• _Your task_
Pictures do not belong in your copy. Repeat all the other data exactly.

------------------------------------------------------------------------

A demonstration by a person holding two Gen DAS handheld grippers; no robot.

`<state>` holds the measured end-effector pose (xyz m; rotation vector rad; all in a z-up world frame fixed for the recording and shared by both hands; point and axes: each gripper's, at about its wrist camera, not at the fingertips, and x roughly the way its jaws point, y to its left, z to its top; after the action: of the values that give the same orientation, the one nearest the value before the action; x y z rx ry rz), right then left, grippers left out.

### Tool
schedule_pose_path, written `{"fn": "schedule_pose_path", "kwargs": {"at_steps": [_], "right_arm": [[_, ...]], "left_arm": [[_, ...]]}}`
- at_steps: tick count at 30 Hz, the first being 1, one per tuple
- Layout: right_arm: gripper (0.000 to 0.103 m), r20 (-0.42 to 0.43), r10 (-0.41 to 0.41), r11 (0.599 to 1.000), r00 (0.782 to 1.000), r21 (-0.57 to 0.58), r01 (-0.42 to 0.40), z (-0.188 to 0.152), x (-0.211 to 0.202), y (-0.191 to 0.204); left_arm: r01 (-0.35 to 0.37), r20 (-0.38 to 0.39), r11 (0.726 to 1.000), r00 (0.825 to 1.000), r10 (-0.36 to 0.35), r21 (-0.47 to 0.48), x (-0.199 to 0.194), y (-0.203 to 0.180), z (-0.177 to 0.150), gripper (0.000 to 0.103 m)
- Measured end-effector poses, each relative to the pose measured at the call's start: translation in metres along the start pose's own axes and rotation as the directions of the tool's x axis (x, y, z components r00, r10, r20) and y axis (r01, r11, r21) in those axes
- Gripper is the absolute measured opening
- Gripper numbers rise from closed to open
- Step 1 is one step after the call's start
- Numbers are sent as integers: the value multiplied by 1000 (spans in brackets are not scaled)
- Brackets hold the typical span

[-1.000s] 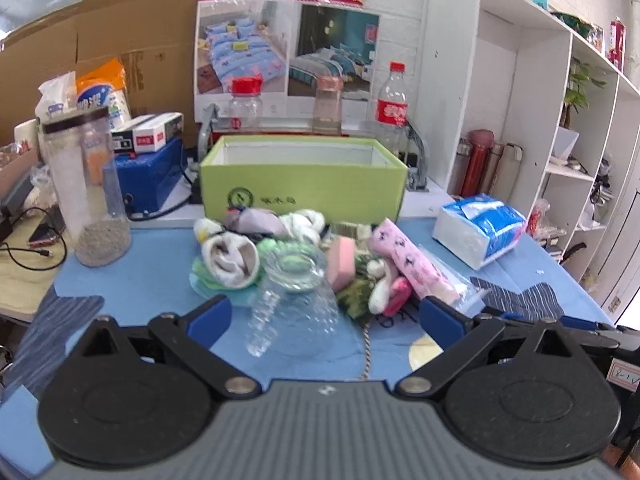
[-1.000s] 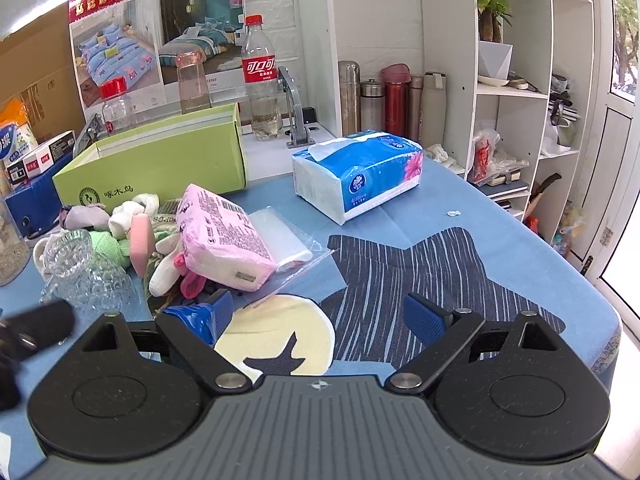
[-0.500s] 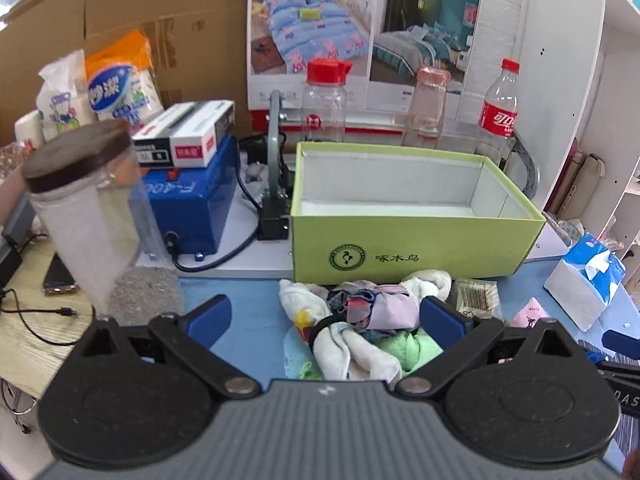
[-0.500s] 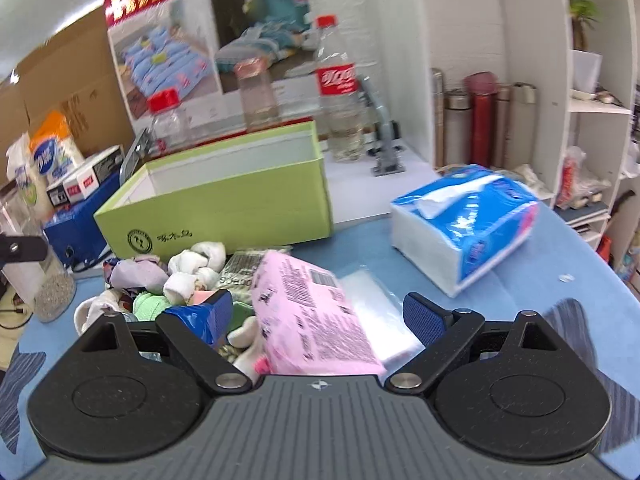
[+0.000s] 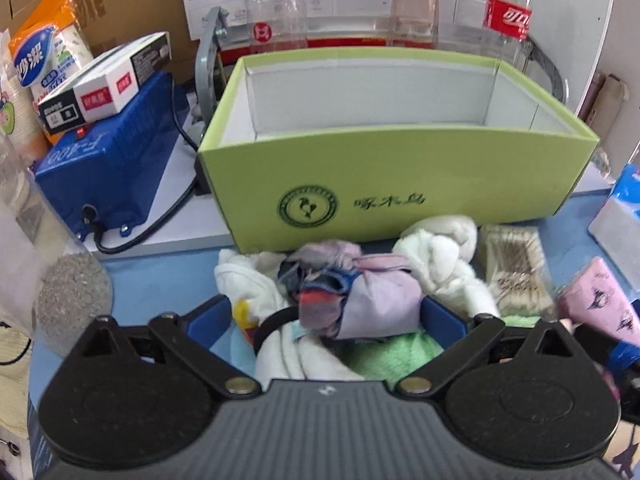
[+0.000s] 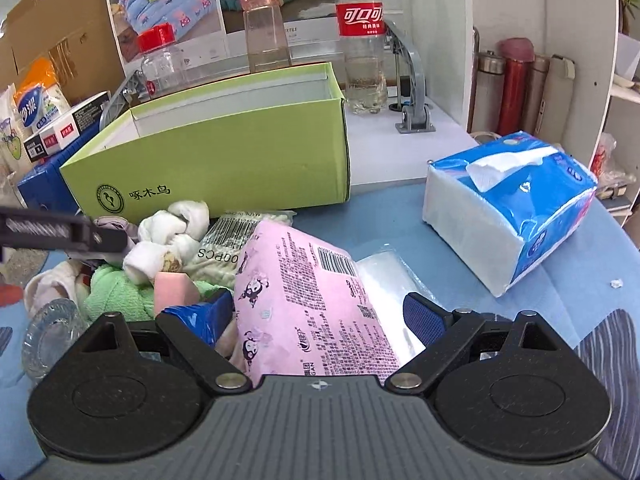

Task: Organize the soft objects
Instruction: 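Move left tool toward the green towel while right tool approaches the pink Kuromi pack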

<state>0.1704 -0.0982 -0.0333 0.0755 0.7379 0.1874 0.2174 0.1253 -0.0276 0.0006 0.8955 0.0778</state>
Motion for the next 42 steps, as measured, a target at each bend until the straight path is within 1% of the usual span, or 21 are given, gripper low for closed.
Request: {"fn": "schedule_pose_path", "kwargs": {"at_steps": [2,5,6,7,8,9,12,13,16,17,19,22,26,27,30,32,34,37,40,41,42], "right_arm": [[79,4,-1,1000,1000,1,1,0,-3,-2],[79,13,-17,1000,1000,0,17,-1,-9,-6],[79,17,-25,1000,1000,1,25,-1,-11,-7],[79,19,-31,1000,999,4,31,-2,-13,-9],[79,22,-35,999,999,9,35,-3,-14,-11],[79,22,-36,999,999,14,35,-4,-16,-12],[79,24,-34,999,999,27,33,-8,-21,-16],[79,26,-35,999,999,29,34,-9,-24,-17],[79,31,-42,999,999,26,41,-12,-33,-17],[79,33,-45,999,998,20,45,-13,-36,-16],[79,48,-51,999,998,6,51,-14,-44,-15],[79,80,-47,999,996,13,47,-10,-52,-16],[79,114,-18,999,993,47,13,-4,-55,-18],[79,112,-12,999,994,49,7,-4,-55,-18],[79,95,-22,999,995,45,18,-7,-53,-20],[79,87,-43,998,995,46,39,-9,-53,-25],[79,75,-62,997,995,50,58,-11,-53,-32],[79,61,-67,996,996,55,64,-16,-51,-39],[79,53,-33,998,998,47,30,-19,-51,-38],[79,58,-12,999,998,46,10,-18,-51,-36],[79,67,8,999,998,46,-11,-17,-51,-34]], "left_arm": [[-16,-19,999,1000,15,-37,4,16,-8,100],[40,-27,989,999,-44,-143,-3,53,-24,100],[33,-30,984,999,-39,-173,-7,64,-29,100],[-6,-35,982,999,-1,-189,-12,73,-35,100],[-73,-49,981,997,65,-180,-15,80,-43,100],[-99,-50,981,995,92,-168,-18,86,-50,100],[-62,-69,977,996,49,-203,-29,108,-74,100],[-81,-68,976,995,69,-202,-36,112,-80,100],[-198,-53,967,980,192,-158,-56,115,-90,100],[-209,-39,965,978,205,-156,-63,116,-92,99],[-188,19,969,981,194,-162,-81,113,-89,99],[-98,134,979,983,122,-176,-96,98,-65,99],[-27,173,993,984,47,-118,-69,58,-20,99],[-33,161,994,986,50,-101,-57,47,-11,99],[-113,97,993,989,116,-38,-16,23,3,100],[-92,48,996,995,93,-21,-2,23,-3,100],[-98,23,995,995,99,-27,1,30,-16,100],[-112,6,990,994,113,-82,-9,56,-39,100],[-219,-41,972,975,216,-81,-14,78,-64,100],[-206,-28,974,979,204,-97,-20,86,-73,100],[-194,-42,974,981,190,-120,-25,92,-77,100]]}}
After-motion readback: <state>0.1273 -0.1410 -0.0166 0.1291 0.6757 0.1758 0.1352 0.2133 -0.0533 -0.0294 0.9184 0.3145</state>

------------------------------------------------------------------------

• _Result for this exercise_
A demonstration by a person holding two Gen DAS handheld grippers; no robot.

`<state>` holds the measured end-effector pose (xyz m; rotation vector rad; all in a z-up world frame fixed for the recording and shared by both hands; point and axes: each gripper's, at about its wrist camera, not at the fingertips, and x roughly the way its jaws point, y to its left, z to its top; after the action: of the values that give the same orientation, the one nearest the value before the action; x y z rx ry rz), right then left, grippers left out.

### Tool
schedule_pose_path, written `{"fn": "schedule_pose_path", "kwargs": {"at_steps": [_], "right_arm": [[_, ...]], "left_arm": [[_, ...]]}}`
- at_steps: tick count at 30 Hz, the first being 1, one per tuple
- Layout: right_arm: gripper (0.000 to 0.103 m), r20 (-0.42 to 0.43), r10 (-0.41 to 0.41), r11 (0.599 to 1.000), r00 (0.782 to 1.000), r21 (-0.57 to 0.58), r01 (-0.42 to 0.40), z (-0.188 to 0.152), x (-0.211 to 0.202), y (-0.191 to 0.204); left_arm: r01 (-0.35 to 0.37), r20 (-0.38 to 0.39), r11 (0.726 to 1.000), r00 (0.825 to 1.000), r10 (-0.36 to 0.35), r21 (-0.47 to 0.48), x (-0.199 to 0.194), y (-0.203 to 0.180), z (-0.177 to 0.150), gripper (0.000 to 0.103 m)
- Measured end-effector poses, each relative to the pose measured at the call's start: translation in metres along the start pose's own axes and rotation as the directions of the tool's x axis (x, y, z components r00, r10, r20) and y axis (r01, r11, r21) in those axes
- Gripper is the absolute measured opening
- Gripper numbers rise from closed to open
- Step 1 is one step after the call's start
- Numbers are sent as integers: the value multiplied by 1000 (spans in brackets are not scaled)
- Brackets hold the typical span

[-1.000s] 
[-1.000s] 
[-0.500s] 
[-0.500s] 
[+0.000s] 
[+0.000s] 

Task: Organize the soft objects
Instruction: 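Move left tool toward the green towel while right tool approaches the pink Kuromi pack
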
<state>0.1704 -0.0982 -0.0333 0.0755 0.7379 0.1874 0.2174 0.1253 -0.0276 0.0006 0.8955 0.0778</state>
Motion for the next 42 steps, as measured, a target at each bend until the straight path is within 1% of the usual span, or 21 are given, gripper low for closed.
Request: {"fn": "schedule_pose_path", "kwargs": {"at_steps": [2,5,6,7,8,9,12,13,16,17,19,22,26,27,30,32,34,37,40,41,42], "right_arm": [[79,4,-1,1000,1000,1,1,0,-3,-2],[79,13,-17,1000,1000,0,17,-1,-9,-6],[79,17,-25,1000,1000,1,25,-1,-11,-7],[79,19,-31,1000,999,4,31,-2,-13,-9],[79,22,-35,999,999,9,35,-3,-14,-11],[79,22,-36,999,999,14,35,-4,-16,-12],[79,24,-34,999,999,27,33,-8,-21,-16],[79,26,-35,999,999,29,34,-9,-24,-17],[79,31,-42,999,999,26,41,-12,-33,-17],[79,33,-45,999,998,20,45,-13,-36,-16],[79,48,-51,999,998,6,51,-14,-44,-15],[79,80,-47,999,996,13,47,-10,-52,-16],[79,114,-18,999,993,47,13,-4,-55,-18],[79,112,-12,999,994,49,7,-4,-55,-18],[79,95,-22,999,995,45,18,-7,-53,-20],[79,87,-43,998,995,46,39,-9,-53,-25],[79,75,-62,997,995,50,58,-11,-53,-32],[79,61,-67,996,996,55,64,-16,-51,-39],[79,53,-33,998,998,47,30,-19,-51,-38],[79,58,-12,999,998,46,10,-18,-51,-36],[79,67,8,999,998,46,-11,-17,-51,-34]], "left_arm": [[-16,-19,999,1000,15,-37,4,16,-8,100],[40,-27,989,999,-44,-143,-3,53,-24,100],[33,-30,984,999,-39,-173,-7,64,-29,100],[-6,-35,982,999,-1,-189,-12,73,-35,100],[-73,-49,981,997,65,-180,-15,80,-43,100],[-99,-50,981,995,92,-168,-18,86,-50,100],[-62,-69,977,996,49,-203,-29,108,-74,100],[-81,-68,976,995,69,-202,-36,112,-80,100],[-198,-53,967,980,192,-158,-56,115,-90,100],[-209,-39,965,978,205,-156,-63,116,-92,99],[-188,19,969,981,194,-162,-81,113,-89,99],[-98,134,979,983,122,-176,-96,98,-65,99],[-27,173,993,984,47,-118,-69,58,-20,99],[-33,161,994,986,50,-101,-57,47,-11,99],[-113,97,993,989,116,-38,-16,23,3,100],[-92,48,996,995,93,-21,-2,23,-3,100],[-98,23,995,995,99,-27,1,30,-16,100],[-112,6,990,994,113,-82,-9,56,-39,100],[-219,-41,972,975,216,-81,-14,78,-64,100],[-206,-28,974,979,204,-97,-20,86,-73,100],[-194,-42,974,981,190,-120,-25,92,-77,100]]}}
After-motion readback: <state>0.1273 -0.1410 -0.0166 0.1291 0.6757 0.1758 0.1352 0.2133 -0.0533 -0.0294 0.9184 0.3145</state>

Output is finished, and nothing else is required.